4. Pretend you’re a foreign correspondent — back in the glory days. With posts all over the world, the State Department covers events that the media today do not. Deposed Tunisian President Zine el-Abidine Ben Ali and his family turned out to be world-class kleptocrats, but readers of the New York Times would not have known this and consequently could not have anticipated the rapid events that led to his overthrow. U.S. diplomats, however, provided a graphic picture of the Ben Ali family’s opulent lifestyle, and in fact their leaked cables helped fuel popular anger that triggered the so-called Jasmine Revolution. The analytical reporting in the cables on Afghanistan is far superior to the daily media coverage, and far more careful. Journalism’s loss is diplomacy’s gain.
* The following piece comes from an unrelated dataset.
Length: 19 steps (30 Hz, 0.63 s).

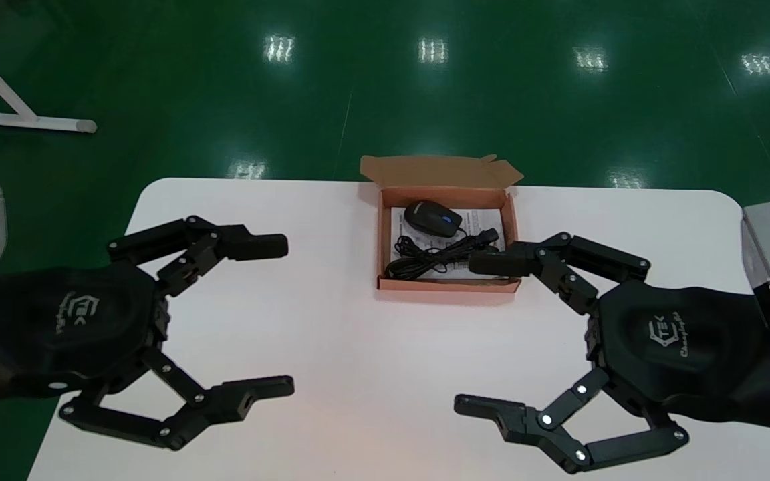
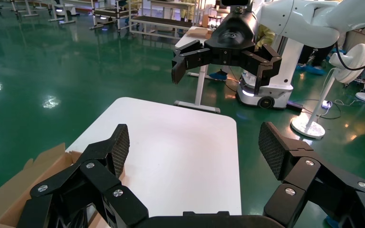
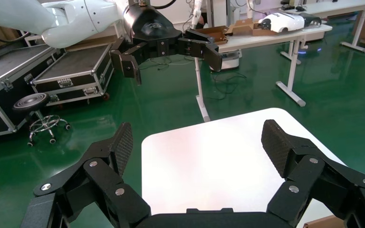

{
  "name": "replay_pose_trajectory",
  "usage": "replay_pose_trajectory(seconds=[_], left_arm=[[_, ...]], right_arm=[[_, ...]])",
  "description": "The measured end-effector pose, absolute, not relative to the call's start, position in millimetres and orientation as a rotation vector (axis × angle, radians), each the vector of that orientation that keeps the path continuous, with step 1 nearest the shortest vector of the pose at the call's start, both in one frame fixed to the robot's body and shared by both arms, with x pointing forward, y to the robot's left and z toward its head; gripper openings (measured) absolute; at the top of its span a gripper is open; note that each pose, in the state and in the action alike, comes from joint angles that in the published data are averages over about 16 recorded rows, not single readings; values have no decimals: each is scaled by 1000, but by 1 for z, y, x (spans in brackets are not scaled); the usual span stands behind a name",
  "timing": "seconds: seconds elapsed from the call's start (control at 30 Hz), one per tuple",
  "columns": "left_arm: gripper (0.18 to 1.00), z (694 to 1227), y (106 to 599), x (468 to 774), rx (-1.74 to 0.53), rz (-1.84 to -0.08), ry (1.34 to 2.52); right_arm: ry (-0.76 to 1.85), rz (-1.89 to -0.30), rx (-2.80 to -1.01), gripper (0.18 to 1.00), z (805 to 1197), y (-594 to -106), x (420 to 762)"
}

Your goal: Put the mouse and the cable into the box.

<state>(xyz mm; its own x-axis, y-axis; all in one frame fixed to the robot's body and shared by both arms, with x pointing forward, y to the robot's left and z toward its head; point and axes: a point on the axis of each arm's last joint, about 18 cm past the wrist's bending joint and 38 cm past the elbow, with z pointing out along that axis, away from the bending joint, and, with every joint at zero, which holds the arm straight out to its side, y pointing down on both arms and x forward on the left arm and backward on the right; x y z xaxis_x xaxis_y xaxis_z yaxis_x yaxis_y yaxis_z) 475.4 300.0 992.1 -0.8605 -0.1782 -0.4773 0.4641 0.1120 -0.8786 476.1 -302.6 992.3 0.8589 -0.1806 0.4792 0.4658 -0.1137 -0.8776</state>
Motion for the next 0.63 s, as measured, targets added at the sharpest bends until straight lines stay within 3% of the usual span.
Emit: replay_pose_trajectory(seconds=[0.63], left_arm=[[1001,992,300,475,277,-1799,1925]], right_arm=[[-229,-556,-1596,1001,992,-303,476]])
5. Be literate. The State Department cables have attracted far more attention than a comparably large number of battlefield Pentagon reports that WikiLeaks released a few months earlier. Why? The State Department cables are easy to read, while the Pentagon cables are full of jargon and acronyms. If you want your message read, use simple declarative sentences, put your main points up front, and, above all, be brief. If your primary goal is to keep a secret, don’t write at all. Use the phone, or don’t say anything. When it really comes down to it, not all information needs to be shared.

Peter W. Galbraith is a former U.S. ambassador to Croatia and the author of The End of Iraq: How American Incompetence Created a War Without End.